Crowley’s wings split from his back, one black, one white. His eyes are starry slits. “I am God’s Book,” he seethes. “I am Satan’s mistress. I am the mother of both their children. I was an Archangel and a Prince of Hell and the only reason I haven’t laid waste to you all is because I’ve never much cared for your petty battles, but you’ve hurt my angel. You’ve scared my children. So I think, Michael…” Crowley bares his fangs. “That you’d better do as I say.”

Michael holds her head high, but backs away. She glances around for something, a sign, perhaps, that God is in fact not dead after all and very much still wants them to kill each other—

Her eyes catch on Warlock.

Michael’s face curls into a clown’s imitation of a smile. “Messiah,” she addresses him, slinking closer even as Crowley snarls and tries to put himself between them. “First mistaken for the Antichrist, now meant to be humanity’s savior. Ha. Jesus tried that. Didn’t work. Now you think you have a shot in Hell… Well. We all know how this story ends. Why not speed it up a bit?”
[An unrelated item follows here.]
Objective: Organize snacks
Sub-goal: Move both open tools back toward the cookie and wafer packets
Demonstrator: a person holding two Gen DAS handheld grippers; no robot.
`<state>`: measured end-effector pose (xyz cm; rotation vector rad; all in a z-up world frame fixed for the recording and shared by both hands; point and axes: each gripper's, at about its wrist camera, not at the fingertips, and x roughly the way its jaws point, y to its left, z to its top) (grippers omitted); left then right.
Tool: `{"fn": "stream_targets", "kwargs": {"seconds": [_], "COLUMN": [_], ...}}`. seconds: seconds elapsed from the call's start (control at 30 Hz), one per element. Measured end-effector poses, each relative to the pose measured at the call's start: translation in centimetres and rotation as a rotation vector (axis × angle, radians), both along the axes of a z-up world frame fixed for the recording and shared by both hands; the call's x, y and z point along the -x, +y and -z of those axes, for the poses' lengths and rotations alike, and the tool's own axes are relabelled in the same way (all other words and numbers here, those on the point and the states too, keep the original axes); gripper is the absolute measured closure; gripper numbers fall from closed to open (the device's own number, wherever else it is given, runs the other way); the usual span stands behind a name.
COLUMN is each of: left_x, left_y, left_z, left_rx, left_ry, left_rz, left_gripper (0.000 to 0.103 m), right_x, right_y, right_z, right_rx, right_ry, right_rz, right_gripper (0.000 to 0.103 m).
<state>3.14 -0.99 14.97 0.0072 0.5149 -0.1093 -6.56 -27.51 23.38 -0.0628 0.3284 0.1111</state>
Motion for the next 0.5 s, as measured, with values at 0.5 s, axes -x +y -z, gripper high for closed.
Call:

Warlock sees the blade too late. The last thing he hears is a hissing scream—

I LOVE YOU. I LOVE YOU. I LOVE YOU.

 


 

There was a day, many decades ago, when Aziraphale died. Properly died. Grazed by Hellfire during a bombing (the Nazis were, of course, well-fueled by Hell; easy souls to claim) and burned up in seconds. Crowley felt him disappear from existence, and promptly undid the last twenty-four hours.

 

She didn’t realize she’d done this until much later. She’d been hysterical at the time, sobbing to the point of passing out, and when she’d woken up in Aziraphale’s bookshop, she’d assumed it was all a terrible dream. Aziraphale was sitting beside her reading a book, and he made no comment when she burrowed into him, as if he too had had terrible dreams that he needed to be comforted about, despite the fact that he never slept. Crowley could, apparently, erase time, but not its memory.

 

Now, she wrote this off as a fluke—and, in her weaker moments, as a last gift from God—and didn’t think much of it again, except when she was unwell about the whole thing and needed to cling to Aziraphale like a koala bear (wretched creatures), but those times were few and far between and eventually it hardly ever crossed her mind.

 

Then there was another such incident, not even a decade old now, in which Thaddeus Dowling raised his hand against the child named Warlock. Skin had hit skin and Crowley—

 

Admittedly she doesn’t remember much after that, but when she had come to her senses, Thaddeus Dowling did not resemble a person anymore so much as he did a pile of mush. Crowley had panicked, sprang them back ten hours, and stolen Warlock away to the zoo for the day. It was the first time she truly considered saying fuck it to the great blasted plan and just taking him away where she and Aziraphale could make him happy, but she reasoned Warlock would be worse off if Armageddon happened and instead held him all the tighter and never let Thaddeus near him if she could help it.

 

You can imagine, then, if this is how she reacts to the boy being hit, that her reaction to his death might be considerably… worse.

 


 

Warlock turns fifteen at 12:07 a.m. and immediately begins to have terrible dreams.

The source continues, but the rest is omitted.